Pensó durante un rato. Entonces siguió hablando:
—Nunca se ha de pensar en toda la calle de una vez, ¿entiendes? Solo hay que pensar en el paso siguiente, en la inspiración siguiente, en la siguiente barrida. Nnunca nada más que en el siguiente.
Volvió a callar y reflexionar, antes de añadir:
—Entonces es divertido; eso es importante, porque entonces se hace bien la tarea. Y así ha de ser.
Después de una nueva y larga interrupción, siguió:
—De repente se da uno cuenta de que, paso a paso, se ha barrido toda la calle. Uno no se da cuenta cómo ha sido, y no se está sin aliento.

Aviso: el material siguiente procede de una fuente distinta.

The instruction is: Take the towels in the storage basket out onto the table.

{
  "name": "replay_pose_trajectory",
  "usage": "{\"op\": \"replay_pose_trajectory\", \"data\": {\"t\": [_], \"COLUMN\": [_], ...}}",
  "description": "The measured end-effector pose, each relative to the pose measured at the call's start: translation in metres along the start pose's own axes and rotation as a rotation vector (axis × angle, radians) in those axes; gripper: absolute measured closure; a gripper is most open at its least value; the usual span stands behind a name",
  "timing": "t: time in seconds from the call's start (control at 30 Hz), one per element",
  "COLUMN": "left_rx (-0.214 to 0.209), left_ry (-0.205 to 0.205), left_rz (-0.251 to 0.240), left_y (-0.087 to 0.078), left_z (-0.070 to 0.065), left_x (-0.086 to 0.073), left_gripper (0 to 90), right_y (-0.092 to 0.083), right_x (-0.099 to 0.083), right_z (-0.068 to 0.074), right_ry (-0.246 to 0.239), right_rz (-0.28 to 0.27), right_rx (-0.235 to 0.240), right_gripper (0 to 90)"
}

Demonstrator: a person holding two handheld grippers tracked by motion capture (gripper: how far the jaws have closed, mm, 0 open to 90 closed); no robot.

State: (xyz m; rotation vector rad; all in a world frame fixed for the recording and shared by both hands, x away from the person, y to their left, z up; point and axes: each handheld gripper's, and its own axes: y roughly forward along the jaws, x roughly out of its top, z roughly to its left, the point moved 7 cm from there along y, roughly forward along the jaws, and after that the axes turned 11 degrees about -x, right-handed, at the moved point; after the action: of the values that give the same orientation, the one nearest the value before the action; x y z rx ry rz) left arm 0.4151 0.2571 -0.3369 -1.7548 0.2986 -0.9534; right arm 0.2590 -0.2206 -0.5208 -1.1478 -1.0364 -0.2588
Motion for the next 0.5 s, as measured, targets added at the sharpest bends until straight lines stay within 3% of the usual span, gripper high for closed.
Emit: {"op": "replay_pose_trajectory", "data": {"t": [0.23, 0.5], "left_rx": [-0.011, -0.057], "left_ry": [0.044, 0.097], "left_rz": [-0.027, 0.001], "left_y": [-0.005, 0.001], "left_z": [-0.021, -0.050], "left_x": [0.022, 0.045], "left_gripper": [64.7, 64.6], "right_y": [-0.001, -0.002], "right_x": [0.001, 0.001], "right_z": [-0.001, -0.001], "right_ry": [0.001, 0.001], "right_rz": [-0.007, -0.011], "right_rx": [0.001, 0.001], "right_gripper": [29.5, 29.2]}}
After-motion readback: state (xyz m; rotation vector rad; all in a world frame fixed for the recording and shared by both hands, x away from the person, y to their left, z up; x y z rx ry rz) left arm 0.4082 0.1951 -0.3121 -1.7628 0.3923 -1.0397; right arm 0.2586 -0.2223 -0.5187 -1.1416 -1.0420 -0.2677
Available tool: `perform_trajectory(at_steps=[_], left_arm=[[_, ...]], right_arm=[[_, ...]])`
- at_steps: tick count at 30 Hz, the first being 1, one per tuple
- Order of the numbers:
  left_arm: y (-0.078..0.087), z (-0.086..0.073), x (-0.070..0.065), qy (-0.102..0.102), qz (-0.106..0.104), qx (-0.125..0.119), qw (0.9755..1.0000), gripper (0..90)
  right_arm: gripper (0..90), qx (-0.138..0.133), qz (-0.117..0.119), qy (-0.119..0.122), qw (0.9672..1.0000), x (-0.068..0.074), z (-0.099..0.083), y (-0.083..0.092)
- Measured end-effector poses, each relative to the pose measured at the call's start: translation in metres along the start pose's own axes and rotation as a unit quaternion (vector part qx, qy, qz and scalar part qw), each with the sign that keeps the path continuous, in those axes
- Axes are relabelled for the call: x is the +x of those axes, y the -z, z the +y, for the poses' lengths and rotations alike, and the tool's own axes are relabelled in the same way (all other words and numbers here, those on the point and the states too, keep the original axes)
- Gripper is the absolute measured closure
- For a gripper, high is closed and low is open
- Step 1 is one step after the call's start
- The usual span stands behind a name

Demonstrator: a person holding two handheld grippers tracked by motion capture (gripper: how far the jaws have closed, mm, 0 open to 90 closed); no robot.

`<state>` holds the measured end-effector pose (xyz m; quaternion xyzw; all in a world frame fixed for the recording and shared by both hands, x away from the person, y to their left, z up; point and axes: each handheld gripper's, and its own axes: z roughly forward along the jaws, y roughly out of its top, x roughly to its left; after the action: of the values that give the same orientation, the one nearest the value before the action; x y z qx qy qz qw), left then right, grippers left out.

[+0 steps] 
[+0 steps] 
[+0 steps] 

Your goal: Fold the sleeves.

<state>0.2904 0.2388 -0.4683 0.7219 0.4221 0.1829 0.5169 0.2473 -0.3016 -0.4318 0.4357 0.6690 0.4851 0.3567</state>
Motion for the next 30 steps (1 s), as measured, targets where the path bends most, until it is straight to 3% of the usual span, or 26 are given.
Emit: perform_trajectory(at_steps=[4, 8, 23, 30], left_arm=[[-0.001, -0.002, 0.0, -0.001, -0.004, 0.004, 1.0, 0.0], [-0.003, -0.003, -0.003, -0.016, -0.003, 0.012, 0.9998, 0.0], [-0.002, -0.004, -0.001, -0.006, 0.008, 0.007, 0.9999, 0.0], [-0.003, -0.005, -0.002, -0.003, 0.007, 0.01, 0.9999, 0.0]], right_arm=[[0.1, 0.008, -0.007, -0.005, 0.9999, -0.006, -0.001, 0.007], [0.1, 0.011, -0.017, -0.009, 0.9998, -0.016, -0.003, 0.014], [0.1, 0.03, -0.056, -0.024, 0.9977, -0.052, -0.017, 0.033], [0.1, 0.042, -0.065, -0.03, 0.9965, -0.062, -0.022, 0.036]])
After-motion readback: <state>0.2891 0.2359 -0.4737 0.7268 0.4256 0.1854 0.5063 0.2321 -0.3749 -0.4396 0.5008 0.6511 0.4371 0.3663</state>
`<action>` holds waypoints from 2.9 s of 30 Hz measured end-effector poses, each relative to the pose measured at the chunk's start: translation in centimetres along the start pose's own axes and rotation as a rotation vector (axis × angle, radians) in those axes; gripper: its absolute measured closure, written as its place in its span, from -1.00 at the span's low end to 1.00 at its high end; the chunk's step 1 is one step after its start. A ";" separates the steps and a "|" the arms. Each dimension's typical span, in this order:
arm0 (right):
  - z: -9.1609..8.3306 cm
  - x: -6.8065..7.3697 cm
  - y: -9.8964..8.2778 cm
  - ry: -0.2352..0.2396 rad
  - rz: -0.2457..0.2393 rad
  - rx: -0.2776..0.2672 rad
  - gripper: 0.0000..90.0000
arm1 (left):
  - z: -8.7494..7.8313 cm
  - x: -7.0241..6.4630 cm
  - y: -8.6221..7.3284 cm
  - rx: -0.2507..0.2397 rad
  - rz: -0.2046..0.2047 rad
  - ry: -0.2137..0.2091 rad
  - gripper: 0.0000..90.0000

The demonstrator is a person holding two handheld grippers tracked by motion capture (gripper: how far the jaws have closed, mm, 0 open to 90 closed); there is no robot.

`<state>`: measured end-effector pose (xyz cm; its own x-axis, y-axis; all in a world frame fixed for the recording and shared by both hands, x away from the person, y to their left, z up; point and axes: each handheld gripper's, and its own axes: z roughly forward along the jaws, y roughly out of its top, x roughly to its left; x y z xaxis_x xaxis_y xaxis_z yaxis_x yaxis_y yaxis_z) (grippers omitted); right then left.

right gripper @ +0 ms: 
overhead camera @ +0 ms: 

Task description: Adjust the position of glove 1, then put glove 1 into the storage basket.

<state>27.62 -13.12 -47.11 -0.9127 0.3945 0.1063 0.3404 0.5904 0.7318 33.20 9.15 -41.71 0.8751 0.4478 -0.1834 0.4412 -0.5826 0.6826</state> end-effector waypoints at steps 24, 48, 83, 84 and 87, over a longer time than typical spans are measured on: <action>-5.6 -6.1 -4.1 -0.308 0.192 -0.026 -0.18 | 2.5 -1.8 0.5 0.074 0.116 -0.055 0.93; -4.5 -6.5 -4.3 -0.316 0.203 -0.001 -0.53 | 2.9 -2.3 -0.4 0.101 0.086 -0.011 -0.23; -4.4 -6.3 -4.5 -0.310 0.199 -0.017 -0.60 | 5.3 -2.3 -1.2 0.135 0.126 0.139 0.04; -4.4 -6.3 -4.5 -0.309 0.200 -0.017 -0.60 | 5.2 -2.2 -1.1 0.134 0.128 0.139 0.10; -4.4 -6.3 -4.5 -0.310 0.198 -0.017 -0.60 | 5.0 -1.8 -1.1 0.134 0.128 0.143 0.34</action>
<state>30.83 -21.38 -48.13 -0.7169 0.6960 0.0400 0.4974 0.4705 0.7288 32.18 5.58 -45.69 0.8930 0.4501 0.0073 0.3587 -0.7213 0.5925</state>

Asintió en silencio y dijo, poniendo punto final:
—Eso es importante.
Otra vez se sentó al lado de momo, callado, y ella vio que estaba pensando y que quería decir algo muy especial. De repente, él la miró a los ojos y le dijo:
—Nos he reconocido.
Pasó mucho rato antes de que continuara con voz baja:
—Eso ocurre, a veces… a mediodía…, cuando todo duerme en el calor… el mundo se vuelve transparente… como un río, ¿entiendes?… se puede ver el fondo.
Asintió y calló un rato, para decir en voz más baja:
—Hay allí otros tiempos, allí al fondo.
Volvió a pensar un buen rato, buscando las palabras adecuadas. Pero pareció no encontrarlas, pues de repente dijo con voz totalmente normal:
—Hoy estuve barriendo junto a las viejas murallas. Hay allí cinco sillares de otro color. Así, ¿entiendes?
Y con el dedo dibujó una gran «T» en el suelo. La miró con la cabeza torcida y, de repente, murmuró:
—Las he reconocido, las piedras.
Después de otra interrupción siguió a empellones:
—Esos eran otros tiempos, cuando se construyó la muralla… trabajaron muchos en ella… pero había dos, entre ellos, que colocaron esos sillares… era una señal, ¿comprendes?… la he reconocido.
Se pasó las manos por los ojos. Parecía costarle un gran esfuerzo lo que intentaba decir, porque al seguir hablando, las palabras salían con esfuerzo:
—Tenían otro aspecto, esos dos, en aquel entonces.
Pero entonces dijo, en tono definitivo y casi colérico.
—Pero nos he reconocido, a ti y mí. ¡Nos he reconocido!